«Sire, je vous demande la permission de donner la Légion d'honneur au plus brave de vos soldats,» dit une voix nette, en prononçant distinctement chaque syllabe. C'était le petit Bonaparte qui parlait ainsi, en regardant, de bas en haut, droit dans les yeux du Tsar, qui, l'écoutant avec attention, lui sourit en lui faisant un signe affirmatif.

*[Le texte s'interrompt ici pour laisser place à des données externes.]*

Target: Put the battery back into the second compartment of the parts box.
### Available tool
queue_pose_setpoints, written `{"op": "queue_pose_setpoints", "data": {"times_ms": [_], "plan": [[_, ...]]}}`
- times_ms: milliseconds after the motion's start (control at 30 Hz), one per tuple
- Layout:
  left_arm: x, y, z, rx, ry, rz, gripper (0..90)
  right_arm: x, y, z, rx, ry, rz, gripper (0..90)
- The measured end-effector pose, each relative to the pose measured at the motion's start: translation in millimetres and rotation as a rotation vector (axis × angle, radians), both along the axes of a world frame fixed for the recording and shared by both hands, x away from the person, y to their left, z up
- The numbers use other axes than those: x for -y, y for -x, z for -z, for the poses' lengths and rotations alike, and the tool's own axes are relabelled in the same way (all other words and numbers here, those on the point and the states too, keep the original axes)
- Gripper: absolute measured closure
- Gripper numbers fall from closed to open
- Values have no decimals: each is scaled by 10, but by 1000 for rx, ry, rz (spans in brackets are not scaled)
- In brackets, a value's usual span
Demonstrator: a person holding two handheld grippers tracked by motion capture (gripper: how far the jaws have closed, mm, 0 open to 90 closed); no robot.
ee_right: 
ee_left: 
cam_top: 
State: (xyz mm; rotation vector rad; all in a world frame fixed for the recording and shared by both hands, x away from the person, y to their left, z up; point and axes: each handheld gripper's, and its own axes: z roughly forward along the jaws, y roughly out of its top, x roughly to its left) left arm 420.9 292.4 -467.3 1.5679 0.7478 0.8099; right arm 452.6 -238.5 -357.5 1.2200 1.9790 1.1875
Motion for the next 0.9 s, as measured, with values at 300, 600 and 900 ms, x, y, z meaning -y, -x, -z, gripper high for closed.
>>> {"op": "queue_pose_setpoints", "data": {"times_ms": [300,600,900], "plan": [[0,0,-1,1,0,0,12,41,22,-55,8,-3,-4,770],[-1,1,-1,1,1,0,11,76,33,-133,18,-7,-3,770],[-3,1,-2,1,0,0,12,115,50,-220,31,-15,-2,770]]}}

«À celui qui s'est le plus vaillamment conduit dans cette guerre! ajouta Napoléon avec un calme irritant pour Rostow, et en regardant avec assurance les soldats russes alignés, qui présentaient les armes et fixaient, immobiles, les yeux sur la figure du Tsar:

—Votre Majesté me permettra-t-elle de demander l'avis du colonel?» dit Alexandre, en faisant quelques pas vers le prince Kozlovsky, commandant du bataillon. Bonaparte ôta avec peine de sa petite main blanche son gant, qui se déchira, et le jeta. Un aide de camp s'élança pour le ramasser.

«À qui la donner? demanda l'Empereur Alexandre, assez bas et en russe.

—À celui que Votre Majesté choisira.»

L'Empereur fronça le sourcil involontairement et ajouta:

«Il faut pourtant lui répondre.»

Le regard de Kozlovsky parcourut les rangs et glissa sur Rostow.

«Serait-ce à moi par hasard?» se dit celui-ci.

«Lazarew,» dit le colonel d'un air décidé, et le premier soldat du rang en sortit aussitôt, le visage tressaillant d'émotion, comme il arrive toujours à un appel fait inopinément devant le front.